C'était l'avis d'un liturgiste qui était explicitement sollicité. Donc Archange a répondu rubriques.
Certes, et je ne conteste nullement les compétences techniques d'Archange, dont les réponses sont, au demeurant, remarquablement précises!
Peut-être avez vous trop vécu les improvisations liturgiques de votre paroisse, dont l'équipe d'animateurs est sûrement à même de vous expliquer l'âââââme de chaque innovation et le sens mystagogique caché derrière chaque abus liturgique ? Vous les connaissez et vous êtes prêt à les copier ?
Précisément non!
J'ai même en sainte horreur la sale manie introduite par l'esprit du concile de vouloir à tout prix apporter sa petite touche personnelle en se refusant finalement à respecter la liturgie... c'est d'ailleurs un détail révélateur de l'état d'esprit du célébrant!
Non, vu comment les questions étaient posées - "serait-ce un bricolage liturgique de...", "les liturgistes considèrent-ils comme un abus de.." - je trouve la réponse d'Archange appropriée : question technique, réponse technique.
Je vous le concède... mais une réponse technique doit-elle être donnée froidement?
prenons un exemple:
Niet ! Ou bien la messe est chantée, et alors, les prières au bas de l'autel sont récités pendant qu'on chante l'Introït, ou bien si la messe est basse, le prêtre arrive à l'autel, dispose le calice, ouvre le missel, descend, récité les prières, remonte à l'autel, et va lire l'Introït.
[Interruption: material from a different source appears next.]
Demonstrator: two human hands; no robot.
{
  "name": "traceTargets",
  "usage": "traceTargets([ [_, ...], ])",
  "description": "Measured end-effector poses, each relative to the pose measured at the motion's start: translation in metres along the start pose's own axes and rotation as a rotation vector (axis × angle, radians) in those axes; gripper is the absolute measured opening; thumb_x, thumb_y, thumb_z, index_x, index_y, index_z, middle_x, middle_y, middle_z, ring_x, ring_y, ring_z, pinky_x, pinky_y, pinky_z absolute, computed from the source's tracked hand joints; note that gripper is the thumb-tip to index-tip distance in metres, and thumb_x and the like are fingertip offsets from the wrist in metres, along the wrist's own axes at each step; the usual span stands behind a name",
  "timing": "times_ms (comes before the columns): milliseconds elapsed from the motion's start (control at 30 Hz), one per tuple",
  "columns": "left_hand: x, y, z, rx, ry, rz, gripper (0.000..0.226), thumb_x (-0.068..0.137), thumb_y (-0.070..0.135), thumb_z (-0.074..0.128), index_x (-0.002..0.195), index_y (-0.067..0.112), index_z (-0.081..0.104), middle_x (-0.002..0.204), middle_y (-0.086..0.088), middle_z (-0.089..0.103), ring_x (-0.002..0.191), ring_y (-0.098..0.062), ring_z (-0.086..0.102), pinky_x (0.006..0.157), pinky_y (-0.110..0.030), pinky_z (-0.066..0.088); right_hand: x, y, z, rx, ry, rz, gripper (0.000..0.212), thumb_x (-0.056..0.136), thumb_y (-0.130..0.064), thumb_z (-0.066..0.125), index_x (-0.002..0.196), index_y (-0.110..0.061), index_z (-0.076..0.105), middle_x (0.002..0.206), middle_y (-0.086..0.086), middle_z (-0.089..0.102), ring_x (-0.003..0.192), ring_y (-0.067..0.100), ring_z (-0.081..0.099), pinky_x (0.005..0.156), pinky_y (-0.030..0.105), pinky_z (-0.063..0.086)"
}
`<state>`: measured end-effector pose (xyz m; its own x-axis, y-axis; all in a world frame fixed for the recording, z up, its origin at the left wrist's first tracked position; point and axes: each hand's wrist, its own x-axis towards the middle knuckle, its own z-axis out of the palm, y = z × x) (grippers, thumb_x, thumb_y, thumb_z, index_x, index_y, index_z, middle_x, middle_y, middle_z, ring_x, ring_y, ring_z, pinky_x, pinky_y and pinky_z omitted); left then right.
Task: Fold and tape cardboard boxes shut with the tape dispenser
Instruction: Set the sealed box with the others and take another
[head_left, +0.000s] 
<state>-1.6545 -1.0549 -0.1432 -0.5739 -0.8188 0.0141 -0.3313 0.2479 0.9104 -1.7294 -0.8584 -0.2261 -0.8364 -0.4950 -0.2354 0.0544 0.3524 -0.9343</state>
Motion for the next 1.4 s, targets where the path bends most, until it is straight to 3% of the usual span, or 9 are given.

Soit... mais pourquoi asséner la règle sans la moindre parcelle d'explication?
Pour quelle raison ne peut-il y avoir aucun mélange entre messe basse et messe chantée? Il y en a probablement de bonnes... mais peut-être pas!
Cette affichage rigide et froid, presque islamique, n'est pas à l'image de notre religion!
Il en va de la liturgie comme de la morale:
A la morale négative (fait pas ci, fait pas ça, ceci est interdit, cela est prohibé...), préférons la morale positive (fait ceci comme cela pour honorer Dieu, ton prochain, toi-même...)
Et personnellement, si je n'aime pas voir changer systématiquement la liturgie, je l'apprécie d'autant mieux lorsque je sais la raison de chaque détail...
Enfin, en 2000 ans, la liturgie n'a cessé d'évoluer, sans pour autant perdre son esprit traditionnel... pourquoi devrait-on tout figer en 1962?